* DATA FOR REVIEW
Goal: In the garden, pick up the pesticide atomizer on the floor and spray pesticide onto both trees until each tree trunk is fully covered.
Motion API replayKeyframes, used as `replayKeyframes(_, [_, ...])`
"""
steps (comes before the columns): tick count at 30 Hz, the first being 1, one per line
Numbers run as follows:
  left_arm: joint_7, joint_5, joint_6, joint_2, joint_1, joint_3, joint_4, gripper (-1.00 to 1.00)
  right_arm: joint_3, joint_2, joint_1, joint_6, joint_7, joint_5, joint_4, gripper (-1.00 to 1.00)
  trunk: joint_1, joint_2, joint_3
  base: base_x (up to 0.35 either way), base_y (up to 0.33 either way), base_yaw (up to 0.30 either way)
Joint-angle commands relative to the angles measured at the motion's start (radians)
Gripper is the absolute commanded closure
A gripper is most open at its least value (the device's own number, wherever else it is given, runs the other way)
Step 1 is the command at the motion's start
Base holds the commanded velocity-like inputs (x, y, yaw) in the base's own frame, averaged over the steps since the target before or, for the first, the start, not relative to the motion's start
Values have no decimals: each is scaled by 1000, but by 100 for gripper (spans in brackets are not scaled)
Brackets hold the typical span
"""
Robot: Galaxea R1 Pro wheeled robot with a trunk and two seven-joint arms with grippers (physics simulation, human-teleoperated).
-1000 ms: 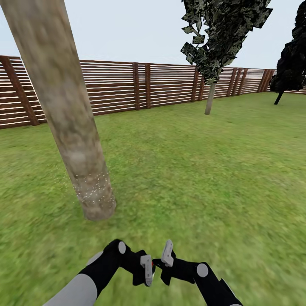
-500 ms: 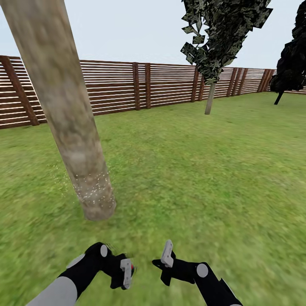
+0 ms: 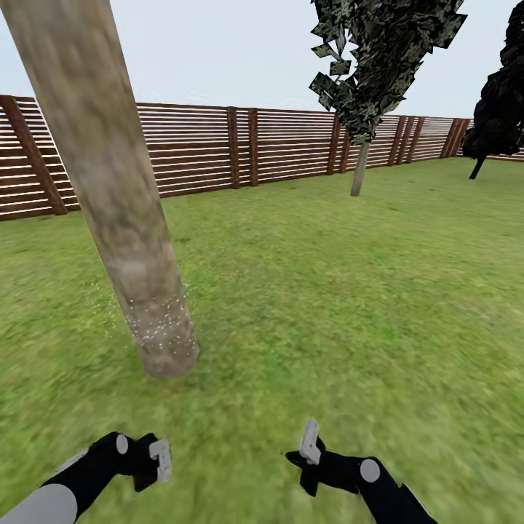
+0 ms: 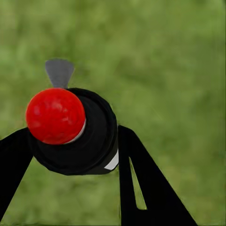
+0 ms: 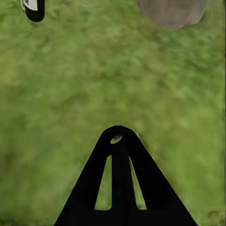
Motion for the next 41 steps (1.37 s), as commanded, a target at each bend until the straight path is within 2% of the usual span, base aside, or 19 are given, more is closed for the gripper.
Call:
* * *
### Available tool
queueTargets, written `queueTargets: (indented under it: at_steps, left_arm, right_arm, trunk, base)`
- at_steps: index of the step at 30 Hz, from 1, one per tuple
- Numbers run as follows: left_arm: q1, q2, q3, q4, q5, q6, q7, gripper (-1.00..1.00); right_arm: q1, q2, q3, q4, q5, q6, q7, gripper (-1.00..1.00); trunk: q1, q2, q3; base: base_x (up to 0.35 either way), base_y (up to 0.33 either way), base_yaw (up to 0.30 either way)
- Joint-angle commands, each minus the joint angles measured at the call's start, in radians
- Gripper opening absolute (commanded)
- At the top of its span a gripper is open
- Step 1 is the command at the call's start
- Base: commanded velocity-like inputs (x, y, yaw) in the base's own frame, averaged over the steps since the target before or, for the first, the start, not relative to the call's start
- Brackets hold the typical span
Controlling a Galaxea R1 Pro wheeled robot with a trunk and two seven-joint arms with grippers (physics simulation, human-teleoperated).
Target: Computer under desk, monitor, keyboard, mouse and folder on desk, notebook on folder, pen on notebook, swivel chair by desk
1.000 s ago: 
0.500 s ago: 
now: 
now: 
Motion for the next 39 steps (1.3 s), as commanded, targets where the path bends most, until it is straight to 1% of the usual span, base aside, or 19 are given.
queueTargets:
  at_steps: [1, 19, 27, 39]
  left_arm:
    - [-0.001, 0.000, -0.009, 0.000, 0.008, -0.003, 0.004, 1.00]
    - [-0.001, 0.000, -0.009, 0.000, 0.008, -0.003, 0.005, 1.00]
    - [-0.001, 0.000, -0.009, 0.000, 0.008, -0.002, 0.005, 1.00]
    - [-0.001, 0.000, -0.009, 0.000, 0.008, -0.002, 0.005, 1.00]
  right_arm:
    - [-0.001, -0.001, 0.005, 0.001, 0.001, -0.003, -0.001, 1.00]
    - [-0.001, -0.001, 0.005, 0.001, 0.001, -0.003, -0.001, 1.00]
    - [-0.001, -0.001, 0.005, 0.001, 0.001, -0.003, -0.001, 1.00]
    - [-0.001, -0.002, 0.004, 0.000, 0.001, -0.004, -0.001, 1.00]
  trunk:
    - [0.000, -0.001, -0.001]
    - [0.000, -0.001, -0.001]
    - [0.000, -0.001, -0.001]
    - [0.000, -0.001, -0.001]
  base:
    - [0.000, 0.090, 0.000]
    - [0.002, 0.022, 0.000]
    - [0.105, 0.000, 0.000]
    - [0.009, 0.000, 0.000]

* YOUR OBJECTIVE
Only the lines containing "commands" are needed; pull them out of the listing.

* ANSWER
Joint-angle commands relative to the angles measured at the motion's start (radians)
- Joint-angle commands, each minus the joint angles measured at the call's start, in radians

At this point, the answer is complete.